YOUR TASK >> Can you pull out each line of the data below that includes the word "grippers"?

SOURCE DATA >>

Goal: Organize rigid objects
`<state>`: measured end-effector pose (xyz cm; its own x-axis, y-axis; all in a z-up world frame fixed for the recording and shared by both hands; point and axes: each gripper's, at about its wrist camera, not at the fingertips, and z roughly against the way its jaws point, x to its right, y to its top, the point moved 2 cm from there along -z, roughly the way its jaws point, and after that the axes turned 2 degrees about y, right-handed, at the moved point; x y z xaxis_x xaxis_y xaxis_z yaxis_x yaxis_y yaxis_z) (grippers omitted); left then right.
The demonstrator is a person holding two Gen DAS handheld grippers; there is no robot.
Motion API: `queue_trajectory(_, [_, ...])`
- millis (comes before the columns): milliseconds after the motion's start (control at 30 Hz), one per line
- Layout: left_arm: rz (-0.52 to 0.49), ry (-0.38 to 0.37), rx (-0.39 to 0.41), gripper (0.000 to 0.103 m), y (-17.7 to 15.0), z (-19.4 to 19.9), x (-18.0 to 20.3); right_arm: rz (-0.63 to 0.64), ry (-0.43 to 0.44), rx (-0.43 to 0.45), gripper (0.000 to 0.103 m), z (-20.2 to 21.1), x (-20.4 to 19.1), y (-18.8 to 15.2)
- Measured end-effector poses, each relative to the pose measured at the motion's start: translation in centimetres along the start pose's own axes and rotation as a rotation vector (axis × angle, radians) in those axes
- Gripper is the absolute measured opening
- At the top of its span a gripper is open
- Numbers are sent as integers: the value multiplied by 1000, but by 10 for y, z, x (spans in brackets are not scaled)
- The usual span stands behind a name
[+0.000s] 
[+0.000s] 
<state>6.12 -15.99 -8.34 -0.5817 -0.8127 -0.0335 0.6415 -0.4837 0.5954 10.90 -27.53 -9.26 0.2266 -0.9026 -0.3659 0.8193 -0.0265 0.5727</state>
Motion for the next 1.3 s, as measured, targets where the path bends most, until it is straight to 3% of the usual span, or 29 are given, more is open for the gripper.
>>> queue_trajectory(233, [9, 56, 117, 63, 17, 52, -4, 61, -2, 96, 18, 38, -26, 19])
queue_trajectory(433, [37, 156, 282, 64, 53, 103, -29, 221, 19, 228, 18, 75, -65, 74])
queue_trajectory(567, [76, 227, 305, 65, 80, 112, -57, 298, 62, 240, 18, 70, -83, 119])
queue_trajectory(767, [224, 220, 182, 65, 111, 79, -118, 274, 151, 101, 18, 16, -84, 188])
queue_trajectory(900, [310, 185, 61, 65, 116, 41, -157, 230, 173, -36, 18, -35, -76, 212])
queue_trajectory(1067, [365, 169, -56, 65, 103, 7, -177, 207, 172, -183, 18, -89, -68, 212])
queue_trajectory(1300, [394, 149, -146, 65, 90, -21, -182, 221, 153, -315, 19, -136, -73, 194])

WRITTEN SOLUTION >>
`<state>`: measured end-effector pose (xyz cm; its own x-axis, y-axis; all in a z-up world frame fixed for the recording and shared by both hands; point and axes: each gripper's, at about its wrist camera, not at the fingertips, and z roughly against the way its jaws point, x to its right, y to its top, the point moved 2 cm from there along -z, roughly the way its jaws point, and after that the axes turned 2 degrees about y, right-handed, at the moved point; x y z xaxis_x xaxis_y xaxis_z yaxis_x yaxis_y yaxis_z) (grippers omitted); left then right.
The demonstrator is a person holding two Gen DAS handheld grippers; there is no robot.

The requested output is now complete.